--- START ---

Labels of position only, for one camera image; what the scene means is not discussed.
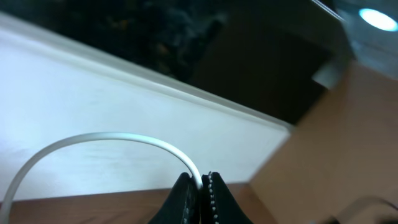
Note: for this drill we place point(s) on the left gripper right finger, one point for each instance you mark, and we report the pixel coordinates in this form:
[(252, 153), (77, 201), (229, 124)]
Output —
[(218, 205)]

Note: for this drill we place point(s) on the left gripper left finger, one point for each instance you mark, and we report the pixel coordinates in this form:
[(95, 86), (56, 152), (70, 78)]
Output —
[(182, 204)]

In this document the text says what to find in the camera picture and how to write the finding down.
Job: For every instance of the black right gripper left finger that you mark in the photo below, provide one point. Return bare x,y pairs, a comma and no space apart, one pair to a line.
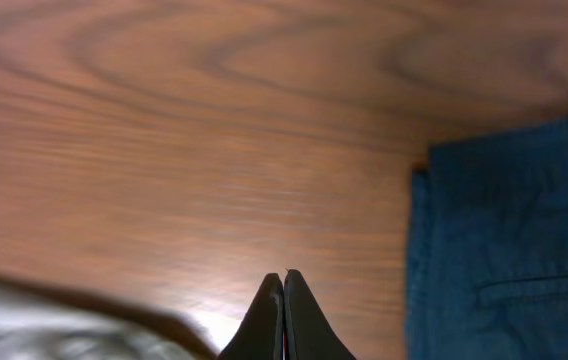
260,335

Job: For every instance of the khaki beige shorts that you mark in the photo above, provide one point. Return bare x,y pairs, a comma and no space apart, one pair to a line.
35,328

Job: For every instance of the navy blue shorts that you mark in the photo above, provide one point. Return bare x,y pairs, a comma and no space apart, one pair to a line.
487,254

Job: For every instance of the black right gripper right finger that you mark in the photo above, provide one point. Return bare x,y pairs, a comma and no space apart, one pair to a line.
308,334

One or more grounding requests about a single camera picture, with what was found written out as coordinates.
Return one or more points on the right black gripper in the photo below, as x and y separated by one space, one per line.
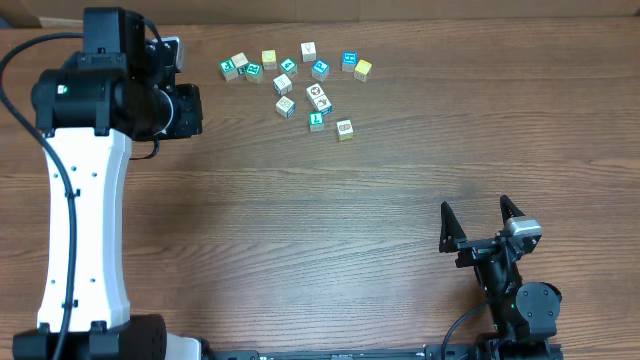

--- END ---

The expected output is every entry above, retyped exactly, with the pictures removed.

RESULT OF THIS EXERCISE:
Labels of position only, for one camera image; what the scene means is not discussed.
Note: for this drill we place point(s) on the left gripper right finger, one point for each instance you mark, and we report the pixel coordinates in this form:
[(252, 153), (77, 201), (229, 124)]
Output —
[(218, 205)]

Note: for this drill we place point(s) on the left gripper left finger, one point for each instance you mark, and we report the pixel coordinates in this form:
[(95, 86), (56, 152), (70, 78)]
Output —
[(182, 204)]

In this document the text says what to find in the camera picture and how to write the finding down.
Job: For every instance of the black right gripper left finger that you mark in the photo below, provide one point. Return bare x,y pairs, a comma and no space apart, one pair to a line.
260,335

Job: For every instance of the khaki beige shorts that you mark in the photo above, provide one point. Return bare x,y pairs, a comma and no space apart, one pair to a line.
35,328

Job: For every instance of the navy blue shorts that you mark in the photo above, provide one point. Return bare x,y pairs, a comma and no space apart, one pair to a line.
487,254

Job: For every instance of the black right gripper right finger that you mark in the photo above, provide one point. Return bare x,y pairs, a comma and no space apart, one pair to a line.
308,334

One or more grounding requests about a single camera picture, with what was found written out as coordinates.
Return one or more points on the right black gripper in the photo below, as x and y separated by one space, one per line.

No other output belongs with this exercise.